— YOUR TASK —
Each line from the one containing "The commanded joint" to the end of the listing below must be retyped exactly, with no line left out and none added.
--
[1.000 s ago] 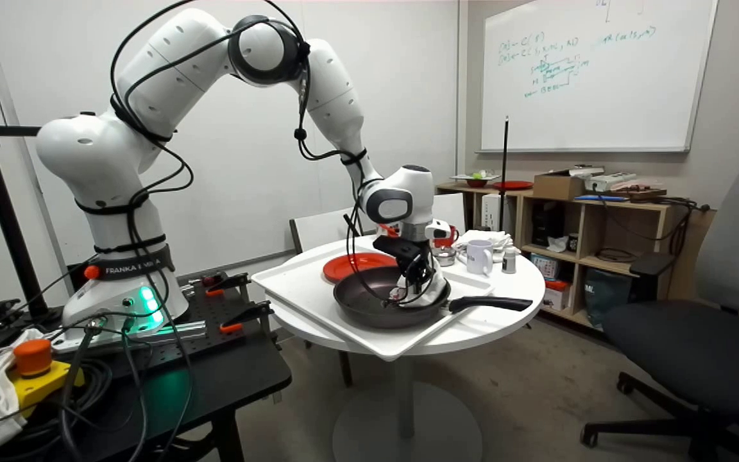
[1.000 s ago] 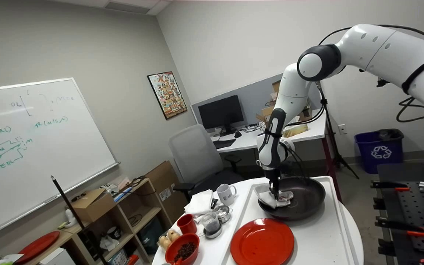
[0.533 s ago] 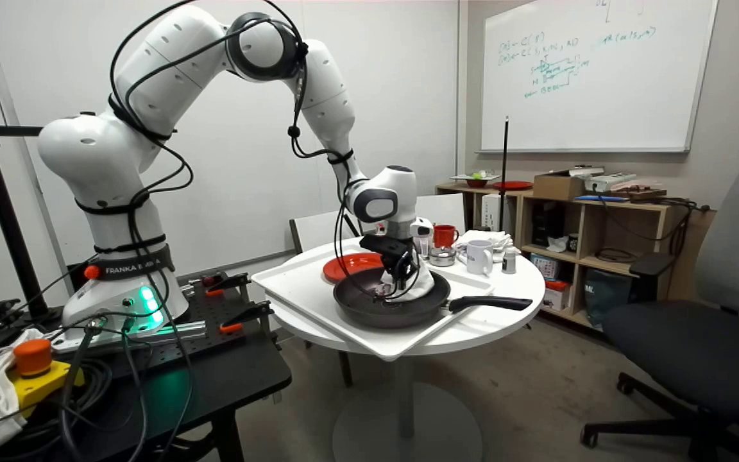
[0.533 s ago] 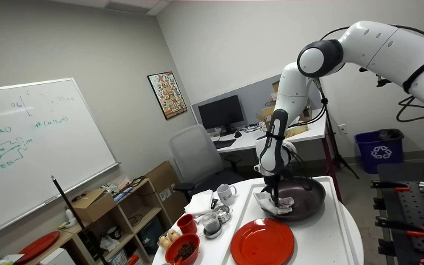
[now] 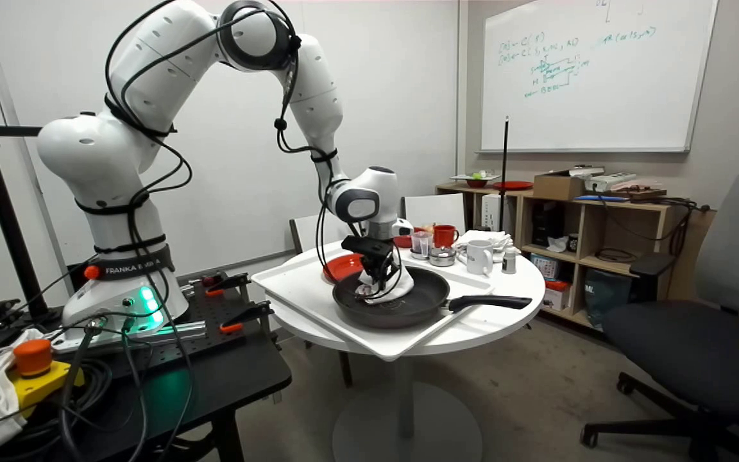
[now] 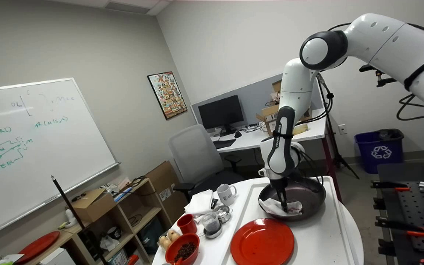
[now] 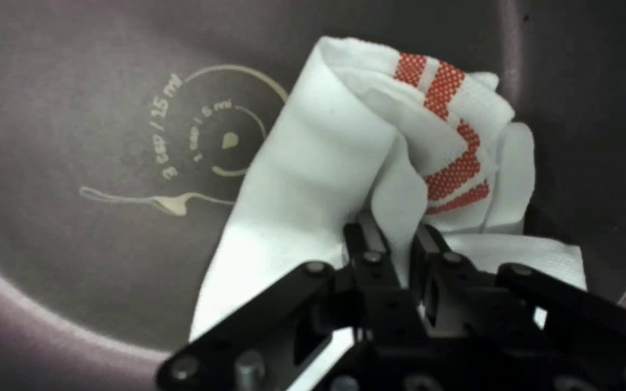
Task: Use the left towel to wipe the pan
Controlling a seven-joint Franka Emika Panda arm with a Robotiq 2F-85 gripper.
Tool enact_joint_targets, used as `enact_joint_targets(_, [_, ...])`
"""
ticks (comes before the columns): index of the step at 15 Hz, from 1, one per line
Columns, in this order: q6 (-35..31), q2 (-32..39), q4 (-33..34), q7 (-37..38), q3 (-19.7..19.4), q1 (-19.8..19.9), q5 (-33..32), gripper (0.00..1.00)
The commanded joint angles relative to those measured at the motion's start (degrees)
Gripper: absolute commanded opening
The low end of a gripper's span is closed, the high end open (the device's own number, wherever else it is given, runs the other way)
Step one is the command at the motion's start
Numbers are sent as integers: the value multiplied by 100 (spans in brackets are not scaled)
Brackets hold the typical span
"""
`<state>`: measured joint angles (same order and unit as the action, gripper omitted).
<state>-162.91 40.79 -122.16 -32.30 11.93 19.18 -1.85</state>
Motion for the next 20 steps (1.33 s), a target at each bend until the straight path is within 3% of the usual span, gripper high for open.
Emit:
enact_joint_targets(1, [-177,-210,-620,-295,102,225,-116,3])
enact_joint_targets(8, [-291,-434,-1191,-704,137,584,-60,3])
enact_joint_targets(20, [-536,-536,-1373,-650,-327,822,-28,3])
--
— OUTPUT BELOW —
The commanded joint angles relative to those measured at the motion's start (degrees)
Gripper: absolute commanded opening
The low end of a gripper's span is closed, the high end open (the device's own number, wherever else it is given, runs the other way)
Step one is the command at the motion's start
Numbers are sent as integers: the value multiplied by 100 (spans in brackets are not scaled)
Brackets hold the typical span
"""
`<state>`: measured joint angles (same order and unit as the action, gripper omitted).
<state>-162.91 40.79 -122.16 -32.30 11.93 19.18 -1.85</state>
Motion for the next 20 steps (1.33 s), a target at each bend until the straight path is within 3% of the usual span, gripper high for open.
Emit:
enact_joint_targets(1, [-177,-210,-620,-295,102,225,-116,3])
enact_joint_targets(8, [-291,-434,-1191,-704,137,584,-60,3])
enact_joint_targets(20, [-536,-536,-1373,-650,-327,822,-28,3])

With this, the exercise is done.